> **Task requirements**: Return the full listing exactly as it is written.

> **Recorded data**:
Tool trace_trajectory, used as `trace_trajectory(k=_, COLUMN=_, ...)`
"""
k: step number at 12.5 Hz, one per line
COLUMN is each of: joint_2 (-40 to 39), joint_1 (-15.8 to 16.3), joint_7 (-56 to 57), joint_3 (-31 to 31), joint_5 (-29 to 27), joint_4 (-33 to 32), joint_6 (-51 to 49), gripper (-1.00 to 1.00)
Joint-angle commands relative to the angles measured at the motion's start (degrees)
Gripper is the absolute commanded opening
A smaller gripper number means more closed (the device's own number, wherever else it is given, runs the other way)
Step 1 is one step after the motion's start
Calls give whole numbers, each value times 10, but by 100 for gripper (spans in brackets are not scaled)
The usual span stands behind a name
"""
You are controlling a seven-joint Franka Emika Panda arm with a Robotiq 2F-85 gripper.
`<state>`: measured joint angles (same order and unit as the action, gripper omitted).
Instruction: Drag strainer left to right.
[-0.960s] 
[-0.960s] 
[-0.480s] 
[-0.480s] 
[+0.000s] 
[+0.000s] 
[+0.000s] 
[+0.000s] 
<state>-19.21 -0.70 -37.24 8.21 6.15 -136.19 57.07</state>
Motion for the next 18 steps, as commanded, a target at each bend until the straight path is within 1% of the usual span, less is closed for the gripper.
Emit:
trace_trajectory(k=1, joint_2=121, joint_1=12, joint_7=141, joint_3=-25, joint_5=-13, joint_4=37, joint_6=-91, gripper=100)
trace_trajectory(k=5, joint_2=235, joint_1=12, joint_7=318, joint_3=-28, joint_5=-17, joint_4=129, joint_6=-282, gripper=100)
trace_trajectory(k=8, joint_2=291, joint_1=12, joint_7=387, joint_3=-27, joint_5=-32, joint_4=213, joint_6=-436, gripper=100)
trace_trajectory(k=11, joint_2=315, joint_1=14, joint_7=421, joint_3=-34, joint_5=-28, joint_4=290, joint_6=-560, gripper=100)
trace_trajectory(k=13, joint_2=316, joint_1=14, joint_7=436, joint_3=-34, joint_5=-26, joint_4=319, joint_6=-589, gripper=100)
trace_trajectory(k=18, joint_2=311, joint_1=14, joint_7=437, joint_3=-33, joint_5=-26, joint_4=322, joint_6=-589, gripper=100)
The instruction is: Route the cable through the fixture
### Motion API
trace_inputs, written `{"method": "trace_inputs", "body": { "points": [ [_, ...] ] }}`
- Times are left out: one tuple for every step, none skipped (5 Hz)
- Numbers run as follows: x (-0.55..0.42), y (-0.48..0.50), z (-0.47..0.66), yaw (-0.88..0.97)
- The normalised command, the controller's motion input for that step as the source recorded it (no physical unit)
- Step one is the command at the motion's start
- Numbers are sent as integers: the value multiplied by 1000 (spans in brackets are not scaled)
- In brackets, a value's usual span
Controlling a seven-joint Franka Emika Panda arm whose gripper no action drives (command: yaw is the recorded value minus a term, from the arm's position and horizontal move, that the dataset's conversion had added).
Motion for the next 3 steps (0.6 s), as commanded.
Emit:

> **Solved exercise**:
Tool trace_trajectory, used as `trace_trajectory(k=_, COLUMN=_, ...)`
"""
k: step number at 12.5 Hz, one per line
COLUMN is each of: joint_2 (-40 to 39), joint_1 (-15.8 to 16.3), joint_7 (-56 to 57), joint_3 (-31 to 31), joint_5 (-29 to 27), joint_4 (-33 to 32), joint_6 (-51 to 49), gripper (-1.00 to 1.00)
Joint-angle commands relative to the angles measured at the motion's start (degrees)
Gripper is the absolute commanded opening
A smaller gripper number means more closed (the device's own number, wherever else it is given, runs the other way)
Step 1 is one step after the motion's start
Calls give whole numbers, each value times 10, but by 100 for gripper (spans in brackets are not scaled)
The usual span stands behind a name
"""
You are controlling a seven-joint Franka Emika Panda arm with a Robotiq 2F-85 gripper.
`<state>`: measured joint angles (same order and unit as the action, gripper omitted).
Instruction: Drag strainer left to right.
[-0.960s] 
[-0.960s] 
[-0.480s] 
[-0.480s] 
[+0.000s] 
[+0.000s] 
[+0.000s] 
[+0.000s] 
<state>-19.21 -0.70 -37.24 8.21 6.15 -136.19 57.07</state>
Motion for the next 18 steps, as commanded, a target at each bend until the straight path is within 1% of the usual span, less is closed for the gripper.
Emit:
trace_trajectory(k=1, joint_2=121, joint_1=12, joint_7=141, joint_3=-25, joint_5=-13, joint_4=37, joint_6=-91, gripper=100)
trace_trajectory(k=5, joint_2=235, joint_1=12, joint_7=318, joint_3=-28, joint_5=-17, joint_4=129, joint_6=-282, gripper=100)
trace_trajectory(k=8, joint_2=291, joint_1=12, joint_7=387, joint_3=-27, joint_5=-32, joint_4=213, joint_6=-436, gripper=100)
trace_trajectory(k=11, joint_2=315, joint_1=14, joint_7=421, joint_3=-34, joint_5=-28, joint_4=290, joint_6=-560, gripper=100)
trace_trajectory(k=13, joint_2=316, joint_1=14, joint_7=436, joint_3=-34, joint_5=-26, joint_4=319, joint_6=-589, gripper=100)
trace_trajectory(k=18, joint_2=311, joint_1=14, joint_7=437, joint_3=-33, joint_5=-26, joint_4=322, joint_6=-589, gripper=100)
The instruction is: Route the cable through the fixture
### Motion API
trace_inputs, written `{"method": "trace_inputs", "body": { "points": [ [_, ...] ] }}`
- Times are left out: one tuple for every step, none skipped (5 Hz)
- Numbers run as follows: x (-0.55..0.42), y (-0.48..0.50), z (-0.47..0.66), yaw (-0.88..0.97)
- The normalised command, the controller's motion input for that step as the source recorded it (no physical unit)
- Step one is the command at the motion's start
- Numbers are sent as integers: the value multiplied by 1000 (spans in brackets are not scaled)
- In brackets, a value's usual span
Controlling a seven-joint Franka Emika Panda arm whose gripper no action drives (command: yaw is the recorded value minus a term, from the arm's position and horizontal move, that the dataset's conversion had added).
Motion for the next 3 steps (0.6 s), as commanded.
Emit:

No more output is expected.